* _ASSIGNED TASK_
Please retype the data below in full.

* _PROVIDED DATA_
+ + + + + + +

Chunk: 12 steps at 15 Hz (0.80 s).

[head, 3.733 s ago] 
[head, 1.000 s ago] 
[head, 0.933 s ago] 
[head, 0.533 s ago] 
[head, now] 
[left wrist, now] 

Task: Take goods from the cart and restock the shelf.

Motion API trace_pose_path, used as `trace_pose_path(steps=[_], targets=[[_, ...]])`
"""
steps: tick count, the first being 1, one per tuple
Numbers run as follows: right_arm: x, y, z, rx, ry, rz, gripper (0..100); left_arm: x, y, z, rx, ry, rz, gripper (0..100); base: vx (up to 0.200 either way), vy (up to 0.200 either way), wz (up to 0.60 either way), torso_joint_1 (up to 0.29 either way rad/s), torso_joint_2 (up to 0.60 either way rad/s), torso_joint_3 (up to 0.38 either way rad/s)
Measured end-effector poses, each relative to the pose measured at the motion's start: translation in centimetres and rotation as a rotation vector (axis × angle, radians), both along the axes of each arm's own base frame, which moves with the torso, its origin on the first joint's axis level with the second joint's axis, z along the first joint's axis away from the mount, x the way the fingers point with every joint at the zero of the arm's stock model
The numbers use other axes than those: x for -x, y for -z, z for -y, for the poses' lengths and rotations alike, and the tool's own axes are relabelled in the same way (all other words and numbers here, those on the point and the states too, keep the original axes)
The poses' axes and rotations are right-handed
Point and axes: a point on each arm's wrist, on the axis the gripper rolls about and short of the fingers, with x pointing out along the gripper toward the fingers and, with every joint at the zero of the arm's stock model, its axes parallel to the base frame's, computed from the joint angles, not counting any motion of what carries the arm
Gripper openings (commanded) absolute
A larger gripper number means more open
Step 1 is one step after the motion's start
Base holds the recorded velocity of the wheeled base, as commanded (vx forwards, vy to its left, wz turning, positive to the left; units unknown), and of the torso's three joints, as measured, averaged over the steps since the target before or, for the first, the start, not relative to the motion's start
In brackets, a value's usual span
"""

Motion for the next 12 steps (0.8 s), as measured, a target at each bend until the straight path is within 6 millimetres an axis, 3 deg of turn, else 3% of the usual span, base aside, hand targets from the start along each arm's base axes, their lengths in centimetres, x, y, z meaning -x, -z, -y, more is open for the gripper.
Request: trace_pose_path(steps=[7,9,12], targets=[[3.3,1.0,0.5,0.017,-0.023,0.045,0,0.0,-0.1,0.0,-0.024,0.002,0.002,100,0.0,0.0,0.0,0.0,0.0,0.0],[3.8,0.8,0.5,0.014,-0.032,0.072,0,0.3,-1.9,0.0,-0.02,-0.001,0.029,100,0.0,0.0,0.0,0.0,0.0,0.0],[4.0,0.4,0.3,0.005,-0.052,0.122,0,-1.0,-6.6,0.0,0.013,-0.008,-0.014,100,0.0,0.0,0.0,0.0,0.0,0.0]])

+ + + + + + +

* _YOUR RESPONSE_
Chunk: 12 steps at 15 Hz (0.80 s).

[head, 3.733 s ago] 
[head, 1.000 s ago] 
[head, 0.933 s ago] 
[head, 0.533 s ago] 
[head, now] 
[left wrist, now] 

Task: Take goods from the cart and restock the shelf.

Motion API trace_pose_path, used as `trace_pose_path(steps=[_], targets=[[_, ...]])`
"""
steps: tick count, the first being 1, one per tuple
Numbers run as follows: right_arm: x, y, z, rx, ry, rz, gripper (0..100); left_arm: x, y, z, rx, ry, rz, gripper (0..100); base: vx (up to 0.200 either way), vy (up to 0.200 either way), wz (up to 0.60 either way), torso_joint_1 (up to 0.29 either way rad/s), torso_joint_2 (up to 0.60 either way rad/s), torso_joint_3 (up to 0.38 either way rad/s)
Measured end-effector poses, each relative to the pose measured at the motion's start: translation in centimetres and rotation as a rotation vector (axis × angle, radians), both along the axes of each arm's own base frame, which moves with the torso, its origin on the first joint's axis level with the second joint's axis, z along the first joint's axis away from the mount, x the way the fingers point with every joint at the zero of the arm's stock model
The numbers use other axes than those: x for -x, y for -z, z for -y, for the poses' lengths and rotations alike, and the tool's own axes are relabelled in the same way (all other words and numbers here, those on the point and the states too, keep the original axes)
The poses' axes and rotations are right-handed
Point and axes: a point on each arm's wrist, on the axis the gripper rolls about and short of the fingers, with x pointing out along the gripper toward the fingers and, with every joint at the zero of the arm's stock model, its axes parallel to the base frame's, computed from the joint angles, not counting any motion of what carries the arm
Gripper openings (commanded) absolute
A larger gripper number means more open
Step 1 is one step after the motion's start
Base holds the recorded velocity of the wheeled base, as commanded (vx forwards, vy to its left, wz turning, positive to the left; units unknown), and of the torso's three joints, as measured, averaged over the steps since the target before or, for the first, the start, not relative to the motion's start
In brackets, a value's usual span
"""

Motion for the next 12 steps (0.8 s), as measured, a target at each bend until the straight path is within 6 millimetres an axis, 3 deg of turn, else 3% of the usual span, base aside, hand targets from the start along each arm's base axes, their lengths in centimetres, x, y, z meaning -x, -z, -y, more is open for the gripper.
Request: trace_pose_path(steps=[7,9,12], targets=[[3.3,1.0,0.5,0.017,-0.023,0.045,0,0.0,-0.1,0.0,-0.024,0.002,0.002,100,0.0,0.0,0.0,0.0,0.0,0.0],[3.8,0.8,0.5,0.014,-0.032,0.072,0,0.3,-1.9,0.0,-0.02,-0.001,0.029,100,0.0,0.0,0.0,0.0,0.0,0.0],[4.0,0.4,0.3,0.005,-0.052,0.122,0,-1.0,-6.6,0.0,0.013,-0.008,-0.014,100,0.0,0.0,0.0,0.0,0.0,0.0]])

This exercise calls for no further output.